Dass es sich lohnt, in die Customer Experience zu investieren, beweist Forrester Research in der Studie "How Customer Experience Drives Business Growth, 2019". Anhand von 15 untersuchten Branchen zeigen die Analysten in einem durchaus komplizierten Verfahren auf, dass sich Investitionen in eine bessere Kundenerfahrung eigentlich immer auszahlen, wobei es aber von Branche zu Branche Unterschiede gibt. Überproportional profitieren demnach Autohersteller, Unternehmen der Finanzwirtschaft und Hotels von CX-Investitionen.

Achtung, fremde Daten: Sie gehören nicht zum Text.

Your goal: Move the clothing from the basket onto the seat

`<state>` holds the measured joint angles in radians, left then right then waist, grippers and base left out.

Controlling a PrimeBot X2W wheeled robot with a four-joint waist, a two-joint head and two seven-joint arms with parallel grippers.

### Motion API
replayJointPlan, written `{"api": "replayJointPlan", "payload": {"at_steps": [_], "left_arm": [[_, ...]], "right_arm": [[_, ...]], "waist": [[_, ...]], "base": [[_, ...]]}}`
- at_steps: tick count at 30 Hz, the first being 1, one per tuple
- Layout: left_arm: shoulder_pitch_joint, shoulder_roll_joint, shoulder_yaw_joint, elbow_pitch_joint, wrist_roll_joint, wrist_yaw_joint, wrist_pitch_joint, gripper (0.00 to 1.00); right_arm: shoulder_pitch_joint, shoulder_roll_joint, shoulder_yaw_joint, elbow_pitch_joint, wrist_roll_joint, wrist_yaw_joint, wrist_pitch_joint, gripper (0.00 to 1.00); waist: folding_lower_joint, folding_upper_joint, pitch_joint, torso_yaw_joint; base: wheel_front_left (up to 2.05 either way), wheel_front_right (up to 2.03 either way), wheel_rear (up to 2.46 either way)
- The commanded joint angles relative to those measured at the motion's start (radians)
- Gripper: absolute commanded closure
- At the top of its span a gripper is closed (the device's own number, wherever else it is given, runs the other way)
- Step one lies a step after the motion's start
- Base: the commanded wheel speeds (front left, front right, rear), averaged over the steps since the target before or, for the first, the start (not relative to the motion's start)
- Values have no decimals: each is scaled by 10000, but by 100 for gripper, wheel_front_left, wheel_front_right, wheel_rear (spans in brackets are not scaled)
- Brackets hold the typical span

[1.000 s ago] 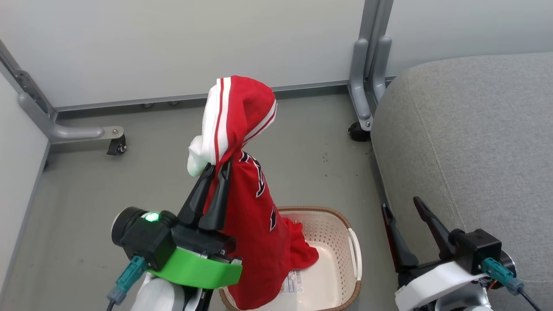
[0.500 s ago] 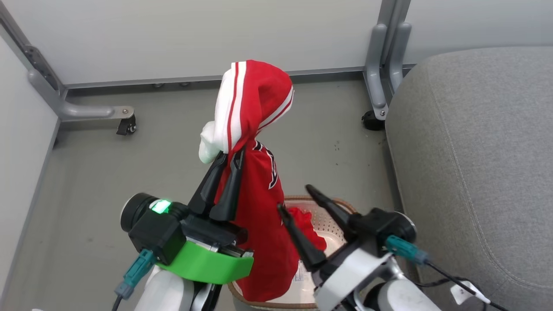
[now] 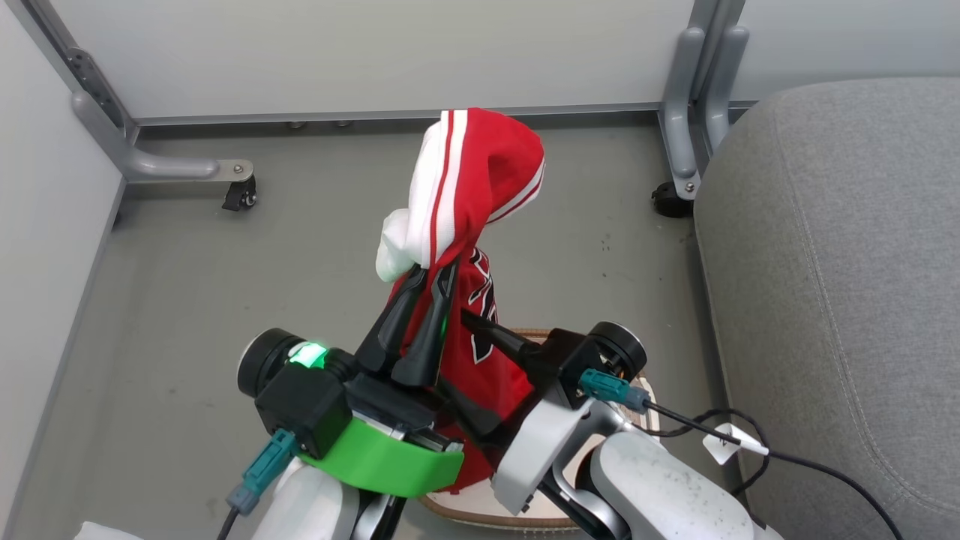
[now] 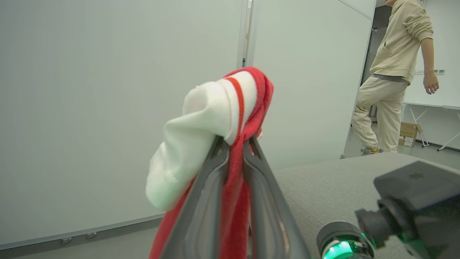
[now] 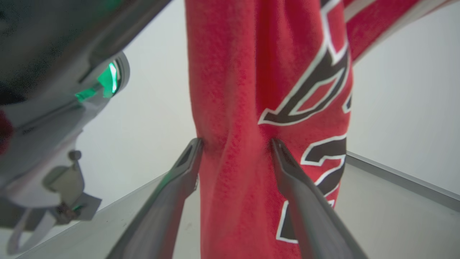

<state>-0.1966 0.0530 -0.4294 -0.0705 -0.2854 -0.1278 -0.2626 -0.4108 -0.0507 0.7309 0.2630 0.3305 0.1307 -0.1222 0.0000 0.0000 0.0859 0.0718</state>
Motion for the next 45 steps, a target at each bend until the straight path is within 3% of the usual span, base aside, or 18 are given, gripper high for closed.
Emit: {"api": "replayJointPlan", "payload": {"at_steps": [1, 24, 25, 26, 31, 45], "left_arm": [[-194, -1, -54, -32, 12, -46, -33, 100], [31, 125, -115, 321, -83, -41, -33, 100], [16, 122, -13, 244, 19, -40, -33, 73], [39, 114, 90, 179, 130, 21, -33, 1], [198, 125, 304, 4, 417, 57, -20, 0], [1287, 1286, -482, 523, 915, 11, 1011, 0]], "right_arm": [[-236, -11, 98, 172, 149, 1, -80, 100], [-865, -4, 671, 923, 794, 1, -686, 100], [-875, -4, 658, 938, 776, 1, -702, 100], [-888, -4, 645, 953, 753, 1, -718, 100], [-957, -7, 419, 1066, 559, 1, -804, 100], [-893, -5, -408, 1714, 143, 1, -931, 100]], "waist": [[0, 0, 21, 29], [0, 0, -118, -46], [0, 0, -121, -41], [0, 0, -126, -37], [0, 0, -168, -11], [0, 0, -318, -28]], "base": [[0, 0, 0], [0, 0, 0], [0, 0, 0], [0, 0, 0], [0, 0, 0], [0, 0, 0]]}}
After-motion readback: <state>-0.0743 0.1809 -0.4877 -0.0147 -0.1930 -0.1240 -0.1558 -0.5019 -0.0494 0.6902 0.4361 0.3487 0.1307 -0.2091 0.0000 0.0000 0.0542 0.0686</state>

Immer noch gut zahlen sich entsprechende Ausgaben für Fluggesellschaften, den Handel, Versicherungen und Mobilfunkunternehmen aus.

Softwareprodukte für Customer Experience Management

Eine Voraussetzung für das Customer Experience Management sind durchgängige integrierte Lösungen und gepflegte Daten. An beidem hapert es häufig. Die Adobe in Auftrag gegebenen Umfrage "Mind the Data Gap" zeigt, dass nur 19 Prozent der deutschen Unternehmen Daten ins Zentrum ihres Customer Experience Managements stellen. Hinderlich ist demnach das immer noch stark ausgeprägte Abteilungsdenken. Die daraus resultierenden Datensilos behindern einen übergreifenden Dateneinsatz. Außerdem fehlt es an qualifizierten Mitarbeitern und einer einheitlichen Technologie, die das Zusammenführen von Daten aus unterschiedlichen Quellen einfach macht.

Als Software-"Marktführer" im Bereich CX-Management sieht Gartner Adobe, IBM und Salesforce, während Microsoft, Oracle und SAP als "Herausforderer" das Verfolgerfeld bildeten. Generell sei der Anbietermarkt noch relativ unreif. Die Hersteller hätten noch etliche funktionale Lücken zu schließen.

Lesetipp: Customer Experience Management scheitert oft an den Daten

Adobe biete mit seiner Experience Cloud ein breites Spektrum an Werkzeugen für das Customer Experience Management, überfordere aber viele Anwender mit der Komplexität der Plattform. Die Integrationsaufgaben seien vielfältig, die Betriebskosten hoch und der Lernaufwand stattlich. IBM könne durch den Einsatz moderner Technologien vor allem im KI-Umfeld punkten, verunsichere seine Kunden aber mit einer unklaren Produktstrategie, einem ausufernden Portfolio und einer komplexen Architektur.

Bei anderen Anbietern wie Salesforce und Microsoft moniert Gartner funktionale Lücken im Angebot. Das zwinge die Anwender dazu, offene Flanken mit Werkzeugen anderer Anbieter zu schließen - was wiederum zu steigenden Integrationsaufwänden führe.